但下一秒,那丝暖意便被一种洞悉的清明所取代。
他微微撑起有些绵软的身体,靠在柔软的床头,赤瞳静静地注视着眼前这位气质与符华的沉静截然不同、充满了张扬与不确定性的“少女”,声音还带着刚醒时的沙哑与柔软,却异常肯定,“不...你不是她 律者?。”
识之律者挑了挑眉,对于他能如此快速精准地区分自己与那个“老古董”感到一丝意外,但更多的是一种“算你有点眼光”的隐秘满意。
她双手环胸,故意用一种带着挑衅与审视的语气问道,“嗯?一眼就看出我不是那个死板的老家伙?那你倒是说说,我是谁?而且...看到一个律者就这么悄无声息地出现在你床边,你都不害怕的吗?”
她试图从他脸上捕捉到一丝惊慌、戒备,或者至少是惊讶,但什么都没有。
钟离末只是轻轻摇了摇头,赤色的眼眸清澈见底,仿佛能映照并净化一切纷杂的念头。
“害怕?为何要害怕?”
他的声音温和得像春日融化的雪水,带着一种奇异的、能抚平躁动的力量,“我在你的身上,没有感知到恶意,只有...淡淡的好奇,和一些...对自身,对世界的探寻。
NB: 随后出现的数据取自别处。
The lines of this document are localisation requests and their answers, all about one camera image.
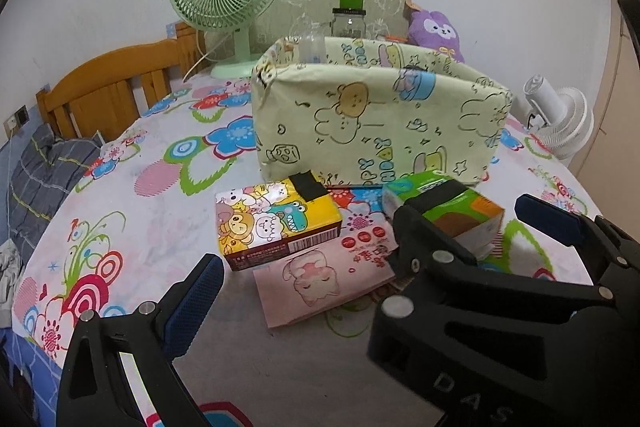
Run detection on beige wooden door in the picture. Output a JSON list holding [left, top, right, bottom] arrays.
[[570, 0, 640, 188]]

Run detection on white fan power cable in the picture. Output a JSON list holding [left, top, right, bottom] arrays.
[[182, 31, 209, 84]]

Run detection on yellow cartoon print storage box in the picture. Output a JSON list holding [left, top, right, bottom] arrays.
[[250, 34, 514, 188]]

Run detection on grey plaid blanket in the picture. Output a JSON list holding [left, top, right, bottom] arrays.
[[7, 124, 103, 240]]

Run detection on white standing fan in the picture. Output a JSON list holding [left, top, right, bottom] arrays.
[[522, 75, 595, 168]]

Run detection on clear plastic bottle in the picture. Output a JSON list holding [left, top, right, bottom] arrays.
[[295, 23, 327, 64]]

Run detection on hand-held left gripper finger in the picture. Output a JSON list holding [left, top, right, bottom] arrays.
[[57, 254, 226, 427]]

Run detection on purple plush rabbit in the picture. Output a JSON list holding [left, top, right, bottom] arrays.
[[404, 0, 466, 64]]

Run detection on green tissue pack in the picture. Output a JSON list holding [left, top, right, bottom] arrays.
[[382, 171, 506, 260]]

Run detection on crumpled white clothing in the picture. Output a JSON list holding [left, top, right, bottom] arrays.
[[0, 241, 25, 310]]

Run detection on pink cat print packet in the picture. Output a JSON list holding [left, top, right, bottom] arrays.
[[254, 224, 402, 335]]

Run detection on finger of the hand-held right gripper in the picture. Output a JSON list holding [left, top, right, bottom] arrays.
[[514, 193, 640, 303], [387, 179, 501, 282]]

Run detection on glass jar with green lid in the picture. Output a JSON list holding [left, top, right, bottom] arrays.
[[331, 0, 369, 40]]

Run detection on wall socket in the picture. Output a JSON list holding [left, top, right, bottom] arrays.
[[4, 106, 29, 132]]

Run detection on yellow cartoon tissue pack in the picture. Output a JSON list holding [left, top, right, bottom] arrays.
[[214, 171, 344, 273]]

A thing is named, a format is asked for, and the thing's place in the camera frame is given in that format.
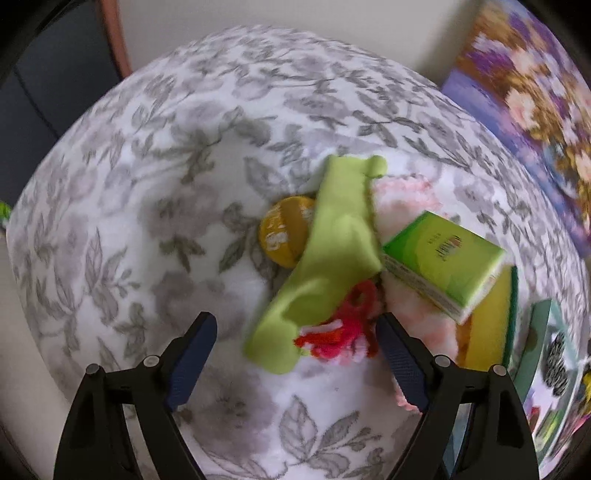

”
他微微偏头,似乎在进行某种直觉性,超越表象的判断,然后给出了一个让识之律者心神微震的答案,“如果硬要说的话...我觉得,你或许可以算是...华的家人?一个...独特而崭新的家人。”
“抱歉,这样说可能有些冒昧...”
“家人?”
这个词汇让识之律者心头莫名地一颤,一种复杂难言,既陌生又带着些许渴望的情绪悄然蔓延。
她强压下那丝异样,哼了一声,算是勉强默认了这个说法,转而带着点固执追问,“那你觉得,我该怎么称呼?总不能一直叫‘识之律者’女士吧?”